**What you have to do**
Where a line of the material contains the string "without", copy that line.

(Dataset records begins)

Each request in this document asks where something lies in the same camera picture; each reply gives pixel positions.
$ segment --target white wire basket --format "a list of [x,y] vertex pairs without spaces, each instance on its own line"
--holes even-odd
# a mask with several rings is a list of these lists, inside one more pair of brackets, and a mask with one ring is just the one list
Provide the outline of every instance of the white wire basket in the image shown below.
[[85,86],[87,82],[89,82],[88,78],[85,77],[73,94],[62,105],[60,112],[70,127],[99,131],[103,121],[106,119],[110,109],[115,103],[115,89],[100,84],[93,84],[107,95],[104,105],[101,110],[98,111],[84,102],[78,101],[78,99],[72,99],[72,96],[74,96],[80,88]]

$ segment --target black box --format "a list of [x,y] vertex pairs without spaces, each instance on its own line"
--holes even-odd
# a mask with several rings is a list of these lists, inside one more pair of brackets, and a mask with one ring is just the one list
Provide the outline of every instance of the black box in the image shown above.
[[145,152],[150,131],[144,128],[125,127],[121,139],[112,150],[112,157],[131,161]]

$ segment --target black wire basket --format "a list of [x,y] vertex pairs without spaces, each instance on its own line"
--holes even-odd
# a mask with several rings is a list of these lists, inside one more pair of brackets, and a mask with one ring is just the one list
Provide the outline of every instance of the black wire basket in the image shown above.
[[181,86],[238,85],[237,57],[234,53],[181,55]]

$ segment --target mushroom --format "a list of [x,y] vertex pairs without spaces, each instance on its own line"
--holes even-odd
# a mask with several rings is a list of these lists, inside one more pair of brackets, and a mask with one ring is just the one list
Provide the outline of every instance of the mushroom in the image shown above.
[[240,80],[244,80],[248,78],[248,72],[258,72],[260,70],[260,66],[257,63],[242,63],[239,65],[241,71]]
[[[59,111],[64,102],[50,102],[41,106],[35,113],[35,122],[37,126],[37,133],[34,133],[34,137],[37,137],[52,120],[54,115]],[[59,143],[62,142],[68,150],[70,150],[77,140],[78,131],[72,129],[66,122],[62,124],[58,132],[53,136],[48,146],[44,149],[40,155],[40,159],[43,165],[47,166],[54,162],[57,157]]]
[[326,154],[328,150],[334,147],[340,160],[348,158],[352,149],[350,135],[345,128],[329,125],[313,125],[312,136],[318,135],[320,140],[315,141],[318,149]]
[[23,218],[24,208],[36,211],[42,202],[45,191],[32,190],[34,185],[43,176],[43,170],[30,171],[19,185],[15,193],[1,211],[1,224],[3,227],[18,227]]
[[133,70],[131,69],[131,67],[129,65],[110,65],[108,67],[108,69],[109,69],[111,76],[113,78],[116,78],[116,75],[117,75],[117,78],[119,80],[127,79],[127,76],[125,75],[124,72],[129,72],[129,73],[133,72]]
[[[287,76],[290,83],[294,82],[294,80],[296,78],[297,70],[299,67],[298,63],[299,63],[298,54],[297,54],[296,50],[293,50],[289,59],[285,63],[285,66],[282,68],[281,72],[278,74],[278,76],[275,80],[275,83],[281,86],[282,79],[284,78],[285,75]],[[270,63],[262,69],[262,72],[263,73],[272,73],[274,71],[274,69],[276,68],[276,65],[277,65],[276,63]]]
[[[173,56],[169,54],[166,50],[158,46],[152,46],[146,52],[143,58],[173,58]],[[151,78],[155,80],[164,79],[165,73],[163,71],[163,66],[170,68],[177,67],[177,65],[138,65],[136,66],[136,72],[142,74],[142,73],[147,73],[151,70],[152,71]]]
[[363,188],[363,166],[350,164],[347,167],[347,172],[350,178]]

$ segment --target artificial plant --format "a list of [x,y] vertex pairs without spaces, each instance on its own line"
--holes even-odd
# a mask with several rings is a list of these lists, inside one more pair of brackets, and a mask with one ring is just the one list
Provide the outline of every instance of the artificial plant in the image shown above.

(Dataset records ends)

**Output of the exercise**
$ segment --target white wire basket --format "a list of [x,y] vertex pairs without spaces, each instance on its own line"
$ segment --target black box --format "a list of [x,y] vertex pairs without spaces, each instance on its own line"
$ segment --target black wire basket --format "a list of [x,y] vertex pairs without spaces, each instance on its own line"
$ segment --target mushroom --format "a list of [x,y] vertex pairs without spaces, each instance on its own line"
$ segment --target artificial plant --format "a list of [x,y] vertex pairs without spaces, each instance on its own line"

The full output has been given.